What is being asked - Your copy of the listing should match it exactly, only without pictures.

◆ ◆ ◆ ◆

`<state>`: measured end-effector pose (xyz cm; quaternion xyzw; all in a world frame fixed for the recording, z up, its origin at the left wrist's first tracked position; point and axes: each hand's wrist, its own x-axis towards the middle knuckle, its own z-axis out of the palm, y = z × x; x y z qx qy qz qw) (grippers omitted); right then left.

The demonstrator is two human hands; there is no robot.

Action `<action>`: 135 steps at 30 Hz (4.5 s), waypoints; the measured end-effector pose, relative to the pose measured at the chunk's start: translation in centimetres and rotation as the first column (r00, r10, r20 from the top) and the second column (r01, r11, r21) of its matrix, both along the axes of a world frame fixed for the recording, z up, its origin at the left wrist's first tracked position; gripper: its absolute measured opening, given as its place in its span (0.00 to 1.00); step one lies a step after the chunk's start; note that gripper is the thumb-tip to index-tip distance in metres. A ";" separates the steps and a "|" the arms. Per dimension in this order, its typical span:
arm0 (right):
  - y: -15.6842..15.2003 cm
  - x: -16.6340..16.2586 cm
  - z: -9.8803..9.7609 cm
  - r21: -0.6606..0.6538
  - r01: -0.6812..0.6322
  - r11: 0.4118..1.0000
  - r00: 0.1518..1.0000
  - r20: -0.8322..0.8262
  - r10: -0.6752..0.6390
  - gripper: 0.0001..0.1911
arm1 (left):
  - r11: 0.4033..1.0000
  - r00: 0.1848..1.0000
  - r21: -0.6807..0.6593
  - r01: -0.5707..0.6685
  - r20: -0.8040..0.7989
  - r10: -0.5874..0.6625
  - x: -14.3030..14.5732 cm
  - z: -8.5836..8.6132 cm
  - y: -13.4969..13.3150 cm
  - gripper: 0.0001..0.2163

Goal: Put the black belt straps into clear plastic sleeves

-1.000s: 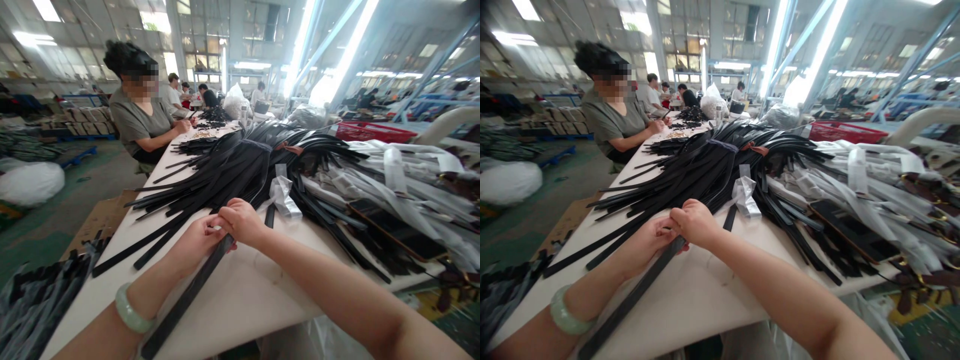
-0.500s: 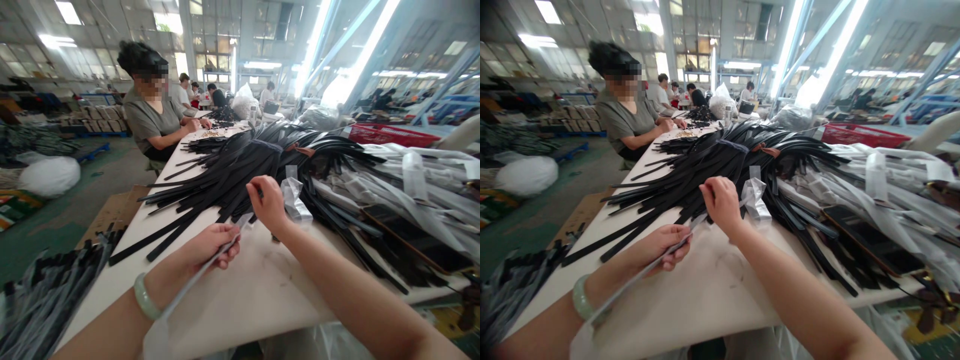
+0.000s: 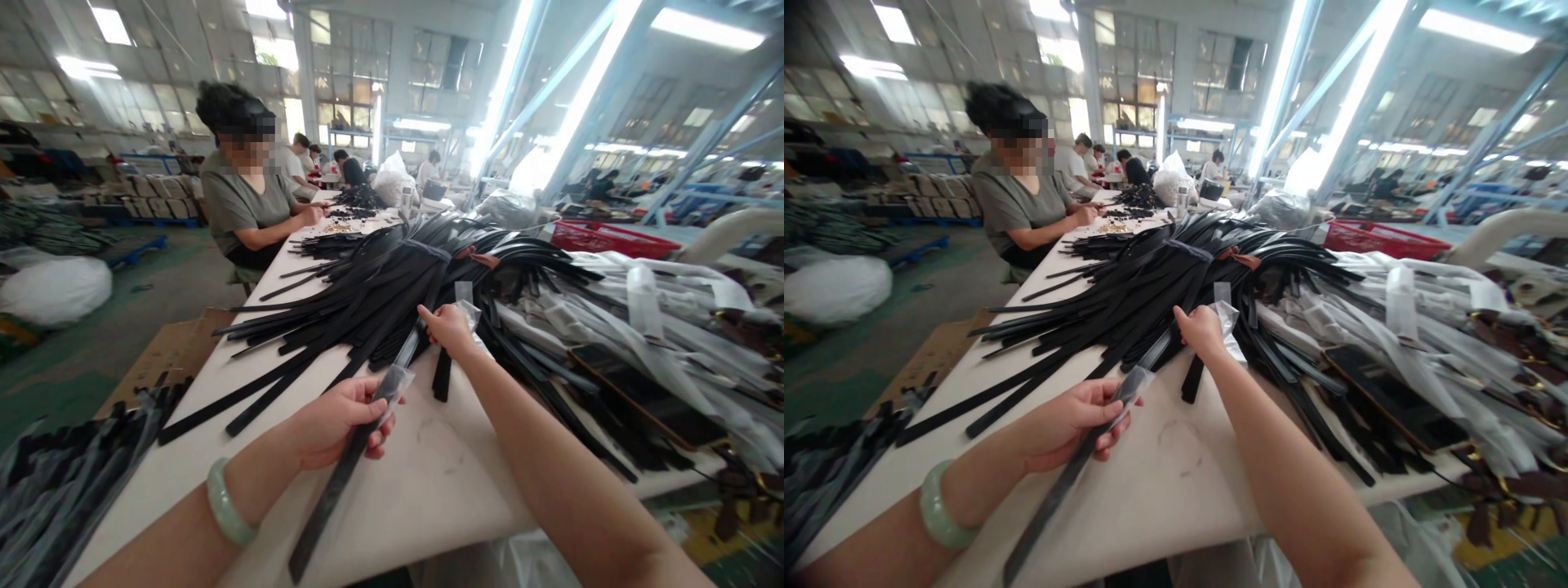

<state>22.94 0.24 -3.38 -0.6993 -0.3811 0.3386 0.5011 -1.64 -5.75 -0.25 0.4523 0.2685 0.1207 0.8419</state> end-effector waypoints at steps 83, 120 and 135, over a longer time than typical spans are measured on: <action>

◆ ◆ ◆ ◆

Solution to this task -
`<state>`: measured end-effector pose (xyz cm; quaternion xyzw; all in a world frame fixed for the recording, z up, its origin at the left wrist's first tracked position; point and axes: each hand's wrist, its own x-axis towards the middle knuckle, its own z-axis out of the palm, y = z × x; x y z qx qy qz qw) (grippers omitted); right then left.

The demonstrator is two human hands; there is no robot.

Action `<action>`: 135 steps at 30 Hz (4.5 s), waypoints; the measured end-effector pose, relative to the pose measured at the chunk's start: translation in centimetres and rotation as the first column (r00, r10, r20 from the top) and the second column (r01, r11, r21) of its matrix, both along the axes of a world frame fixed for the recording, z up, its origin at the left wrist's first tracked position; gripper: its absolute measured opening, given as its place in its span (0.00 to 1.00); step one lies a step after the chunk's start; note that gripper is the thumb-tip to index-tip distance in metres. A ";" separates the steps and a "|" the arms. Per dimension in this order, its typical span:
arm0 (right):
  - y: -15.6842..15.2003 cm
  - x: -16.6340..16.2586 cm
  - z: -9.8803..9.7609 cm
  - r21: -0.6606..0.6538
  - r01: -0.6812..0.6322
  - r11: 0.4118..1.0000
  - r00: 0.1518..1.0000
  - r20: -0.8322..0.8262
  - r10: -0.6752..0.6390
  - gripper: 0.0001..0.1911
arm1 (left):
  - r11: 0.4033..1.0000
  - r00: 0.1848..1.0000
  - r21: -0.6807..0.6593
  - r01: -0.5707..0.6685
  - r20: -0.8040..0.7989
  - r10: -0.5874..0.6625
  - x: -14.3030..14.5732 cm
  - z: -8.5836..8.6132 cm
  - y: -13.4969..13.3150 cm
  - gripper: 0.0001..0.2163

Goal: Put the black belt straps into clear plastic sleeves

-1.000s: 
-0.500s: 
+0.000s: 

<state>22.94 0.24 -3.38 -0.6993 -0.3811 0.3386 0.5011 -1.64 -5.75 -0.25 0.4523 0.2685 0.1207 0.8419</state> end-effector waypoints at steps 83, 120 and 135, over a longer time than typical spans are measured on: <action>

What the exercise required has been answered in full.